Berpotensi Sebar Covid-19, Lomba Panjat Pinang Akan Dilarang di Jakarta

Antara ยท Sabtu, 08 Agustus 2020 - 16:09:00 WIB
Berpotensi Sebar Covid-19, Lomba Panjat Pinang Akan Dilarang di Jakarta
Ilustrasi lomba panjat pinang. (Foto: Antara)

JAKARTA, iNews.id - Jenis perlombaan yang akan dilakukan saat perayaan Hari Ulang Tahun (HUT) ke-75 Kemerdekaan Republik Indonesia pada Senin, 17 Agustus 2020 masih dikaji Pemerintah Provinsi (Pemprov) DKI Jakarta. Meski begitu, jenis perlombaan panjat pinang berpotensi dilarang.

Kepala Satuan Polisi Pamong Praja (Satpol PP) DKI Jakarta Arifin menyebutkan, jenis perlombaan yang populer di masyarakat itu akan sulit diizinkan karena intensitas kontak antarorang yang tinggi.

"Panjat pinang agak sulit ya, masker susah kita pasang, orang manjat beramai-ramai juga saling bersentuhan. Jadi sebaiknya, saran saya tidak ada kegiatan yang berkaitan dengan panjat pinang," katanya di Jakarta, Sabtu (8/8/2020).

Arifin meminta, warga yang akan menggelar lomba panjat pinang untuk mengurungkan niatnya. Jika pun ada yang membandel, dia mengingatkan masih ada waktu untuk sadar dan berubah pikiran agar tidak melaksanakan kegiatan yang sangat berpotensi penularan tersebut.

"Ya sekali lagi kami sampaikan, masih ada waktu untuk mengedukasi, masih ada waktu untuk mengingatkan agar kegiatan atau aktivitas warga yang berpotensi terjadi penularan sebaiknya itu ditiadakan," ujarnya.

DKI Jakarta akan mengumandangkan lagu Indonesia Raya di berbagai wilayah sebagai pengganti upacara kemerdekaan Indonesia pada 17 Agustus 2020 mendatang dalam rangka memperingati HUT ke-75 Kemerdekaan Republik Indonesia.

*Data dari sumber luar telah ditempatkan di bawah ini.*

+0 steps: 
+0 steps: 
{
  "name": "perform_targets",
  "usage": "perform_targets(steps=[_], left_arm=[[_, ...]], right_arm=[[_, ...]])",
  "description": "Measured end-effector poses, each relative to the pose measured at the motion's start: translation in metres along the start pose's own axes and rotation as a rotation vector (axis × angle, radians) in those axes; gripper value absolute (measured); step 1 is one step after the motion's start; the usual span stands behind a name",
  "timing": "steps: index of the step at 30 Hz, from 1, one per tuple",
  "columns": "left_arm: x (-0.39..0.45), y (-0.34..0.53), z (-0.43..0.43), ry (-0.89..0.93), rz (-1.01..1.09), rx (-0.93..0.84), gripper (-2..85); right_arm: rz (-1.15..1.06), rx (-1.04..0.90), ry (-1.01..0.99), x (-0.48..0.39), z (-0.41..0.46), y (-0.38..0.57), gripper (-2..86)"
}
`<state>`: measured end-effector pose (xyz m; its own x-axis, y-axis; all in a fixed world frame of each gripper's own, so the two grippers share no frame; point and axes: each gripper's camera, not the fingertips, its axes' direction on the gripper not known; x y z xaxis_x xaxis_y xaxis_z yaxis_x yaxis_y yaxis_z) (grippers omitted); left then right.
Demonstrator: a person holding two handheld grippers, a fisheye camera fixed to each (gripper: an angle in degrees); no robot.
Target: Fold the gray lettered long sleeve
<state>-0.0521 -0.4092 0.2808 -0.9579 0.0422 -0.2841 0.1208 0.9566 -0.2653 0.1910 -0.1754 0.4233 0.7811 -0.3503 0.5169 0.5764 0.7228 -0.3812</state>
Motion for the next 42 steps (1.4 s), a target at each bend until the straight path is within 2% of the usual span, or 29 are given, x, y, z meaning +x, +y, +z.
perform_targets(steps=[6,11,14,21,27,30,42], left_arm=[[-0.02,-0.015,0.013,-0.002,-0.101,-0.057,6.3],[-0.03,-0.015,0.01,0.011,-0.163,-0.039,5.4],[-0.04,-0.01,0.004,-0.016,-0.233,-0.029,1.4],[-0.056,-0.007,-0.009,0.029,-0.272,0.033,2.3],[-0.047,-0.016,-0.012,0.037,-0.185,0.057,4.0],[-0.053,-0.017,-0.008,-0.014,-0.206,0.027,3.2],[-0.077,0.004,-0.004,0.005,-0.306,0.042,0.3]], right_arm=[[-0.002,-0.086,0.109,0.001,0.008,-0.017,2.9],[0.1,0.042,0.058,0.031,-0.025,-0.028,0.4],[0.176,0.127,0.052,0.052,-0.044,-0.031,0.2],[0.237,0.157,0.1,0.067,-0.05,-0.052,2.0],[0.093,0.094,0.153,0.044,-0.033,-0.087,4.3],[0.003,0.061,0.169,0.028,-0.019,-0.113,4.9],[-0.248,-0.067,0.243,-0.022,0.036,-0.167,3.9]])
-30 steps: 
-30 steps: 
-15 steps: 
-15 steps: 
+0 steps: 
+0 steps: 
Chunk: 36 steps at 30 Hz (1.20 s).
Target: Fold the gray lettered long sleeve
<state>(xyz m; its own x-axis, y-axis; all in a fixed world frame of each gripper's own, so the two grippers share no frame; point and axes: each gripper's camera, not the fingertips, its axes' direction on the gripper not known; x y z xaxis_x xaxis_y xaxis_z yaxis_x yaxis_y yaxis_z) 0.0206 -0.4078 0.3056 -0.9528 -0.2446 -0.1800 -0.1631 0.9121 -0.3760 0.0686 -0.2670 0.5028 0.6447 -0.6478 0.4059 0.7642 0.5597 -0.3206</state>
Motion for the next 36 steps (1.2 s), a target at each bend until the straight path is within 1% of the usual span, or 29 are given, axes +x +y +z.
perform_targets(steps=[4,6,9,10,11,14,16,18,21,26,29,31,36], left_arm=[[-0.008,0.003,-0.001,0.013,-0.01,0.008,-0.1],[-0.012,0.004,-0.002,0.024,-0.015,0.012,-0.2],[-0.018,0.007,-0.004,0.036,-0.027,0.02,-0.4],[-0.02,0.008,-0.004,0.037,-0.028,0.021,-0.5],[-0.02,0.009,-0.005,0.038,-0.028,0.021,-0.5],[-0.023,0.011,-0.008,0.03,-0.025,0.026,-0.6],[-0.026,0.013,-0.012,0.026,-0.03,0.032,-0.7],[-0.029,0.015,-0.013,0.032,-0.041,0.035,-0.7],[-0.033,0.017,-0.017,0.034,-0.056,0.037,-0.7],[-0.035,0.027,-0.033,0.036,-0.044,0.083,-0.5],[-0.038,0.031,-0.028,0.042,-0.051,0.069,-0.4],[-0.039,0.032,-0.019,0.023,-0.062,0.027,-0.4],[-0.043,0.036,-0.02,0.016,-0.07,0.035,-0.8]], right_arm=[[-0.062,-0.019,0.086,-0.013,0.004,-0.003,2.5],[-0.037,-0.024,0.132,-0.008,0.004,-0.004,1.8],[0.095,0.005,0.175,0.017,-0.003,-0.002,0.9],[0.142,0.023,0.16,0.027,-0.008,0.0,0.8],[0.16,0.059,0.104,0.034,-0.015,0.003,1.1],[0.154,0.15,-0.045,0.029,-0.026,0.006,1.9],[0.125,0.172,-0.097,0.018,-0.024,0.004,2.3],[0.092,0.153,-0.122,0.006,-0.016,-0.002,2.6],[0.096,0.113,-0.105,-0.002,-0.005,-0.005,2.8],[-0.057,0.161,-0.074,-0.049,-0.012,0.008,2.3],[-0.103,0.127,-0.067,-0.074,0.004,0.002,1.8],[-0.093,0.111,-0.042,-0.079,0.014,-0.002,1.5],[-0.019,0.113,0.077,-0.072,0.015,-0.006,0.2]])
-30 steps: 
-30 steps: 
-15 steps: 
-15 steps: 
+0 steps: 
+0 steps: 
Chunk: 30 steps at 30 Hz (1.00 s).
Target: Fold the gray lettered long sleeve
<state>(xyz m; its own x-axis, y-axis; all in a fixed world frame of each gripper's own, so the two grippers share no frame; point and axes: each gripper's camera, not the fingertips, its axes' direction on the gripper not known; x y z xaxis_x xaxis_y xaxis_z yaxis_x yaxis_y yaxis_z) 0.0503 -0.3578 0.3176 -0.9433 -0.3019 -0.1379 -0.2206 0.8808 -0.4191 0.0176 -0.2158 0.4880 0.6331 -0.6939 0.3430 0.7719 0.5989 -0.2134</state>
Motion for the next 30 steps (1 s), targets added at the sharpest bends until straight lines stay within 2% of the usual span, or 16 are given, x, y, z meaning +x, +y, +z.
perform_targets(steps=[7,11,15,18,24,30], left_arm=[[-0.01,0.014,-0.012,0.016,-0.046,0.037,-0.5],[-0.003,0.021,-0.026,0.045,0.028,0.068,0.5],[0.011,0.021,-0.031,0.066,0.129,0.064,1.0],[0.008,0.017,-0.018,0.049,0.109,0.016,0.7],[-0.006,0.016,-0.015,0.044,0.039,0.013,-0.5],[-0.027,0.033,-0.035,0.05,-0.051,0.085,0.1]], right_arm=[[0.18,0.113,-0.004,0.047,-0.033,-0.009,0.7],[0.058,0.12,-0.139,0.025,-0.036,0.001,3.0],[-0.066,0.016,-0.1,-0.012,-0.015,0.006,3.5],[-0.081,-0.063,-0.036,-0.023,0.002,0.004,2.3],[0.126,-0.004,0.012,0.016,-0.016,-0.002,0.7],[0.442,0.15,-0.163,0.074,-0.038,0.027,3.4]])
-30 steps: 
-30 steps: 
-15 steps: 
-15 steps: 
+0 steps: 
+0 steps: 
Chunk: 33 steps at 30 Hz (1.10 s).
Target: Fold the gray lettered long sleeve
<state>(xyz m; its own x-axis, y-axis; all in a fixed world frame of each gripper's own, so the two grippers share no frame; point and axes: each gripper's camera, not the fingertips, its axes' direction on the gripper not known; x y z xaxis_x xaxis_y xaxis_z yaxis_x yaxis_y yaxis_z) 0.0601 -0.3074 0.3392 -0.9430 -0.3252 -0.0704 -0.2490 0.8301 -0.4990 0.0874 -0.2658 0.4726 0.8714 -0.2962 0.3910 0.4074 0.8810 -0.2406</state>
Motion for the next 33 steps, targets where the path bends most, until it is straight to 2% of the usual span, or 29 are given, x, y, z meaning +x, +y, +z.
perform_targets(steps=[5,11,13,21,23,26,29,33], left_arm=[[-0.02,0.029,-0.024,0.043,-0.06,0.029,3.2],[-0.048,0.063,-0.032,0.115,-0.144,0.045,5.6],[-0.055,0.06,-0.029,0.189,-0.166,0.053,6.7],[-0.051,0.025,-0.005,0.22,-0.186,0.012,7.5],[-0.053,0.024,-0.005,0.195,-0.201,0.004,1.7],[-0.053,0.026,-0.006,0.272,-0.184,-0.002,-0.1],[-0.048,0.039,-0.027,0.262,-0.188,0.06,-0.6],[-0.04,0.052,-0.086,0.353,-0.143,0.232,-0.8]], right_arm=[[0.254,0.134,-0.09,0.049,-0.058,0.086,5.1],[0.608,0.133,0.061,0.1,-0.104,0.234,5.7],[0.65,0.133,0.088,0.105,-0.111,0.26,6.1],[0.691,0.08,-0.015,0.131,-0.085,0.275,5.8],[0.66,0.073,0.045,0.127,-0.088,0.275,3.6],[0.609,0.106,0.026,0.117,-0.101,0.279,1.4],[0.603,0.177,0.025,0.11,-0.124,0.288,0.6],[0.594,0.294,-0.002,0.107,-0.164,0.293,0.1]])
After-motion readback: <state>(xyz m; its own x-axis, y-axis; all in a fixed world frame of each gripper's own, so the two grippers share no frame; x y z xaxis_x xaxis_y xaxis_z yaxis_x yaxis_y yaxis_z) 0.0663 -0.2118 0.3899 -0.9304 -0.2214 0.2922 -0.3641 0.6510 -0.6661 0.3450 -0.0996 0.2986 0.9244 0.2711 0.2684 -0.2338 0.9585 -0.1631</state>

Sekretaris Daerah (Sekda) Provinsi DKI Jakarta Saefullah mengatakan pada waktu tersebut, Pemprov DKI Jakarta mewajibkan seluruh warga Jakarta agar berdiri tegap dan menghentikan aktivitas sejenak pada 17 Agustus 2020, pukul 10.17 sampai pukul 10.20 WIB, saat pengumandangan lagu Indonesia Raya yang akan dilaksanakan secara serentak di berbagai lokasi.

"HUT RI tahun ini sangat berbeda dari tahun-tahun sebelumnya karena berlangsung di tengah pandemi. Kami arahkan semua warga agar berdiri tegap selama tiga menit pada pukul 10.17 sampai dengan 10.20 WIB dan menghentikan aktivitasnya sejenak pada saat pengumandangan lagu Indonesia Raya," ujar Saefullah dalam keterangan di Jakarta, Kamis (6/8/2020).

Saefullah menyampaikan, hal tersebut merupakan tindak lanjut dari Surat Menteri Sekretaris Negara Nomor B- 492/M.Sesneg/Set/TU.00.04/07/2020 perihal Pedoman Peringatan HUT Ke-75 Kemerdekaan Republik Indonesia (RI) Tahun 2020.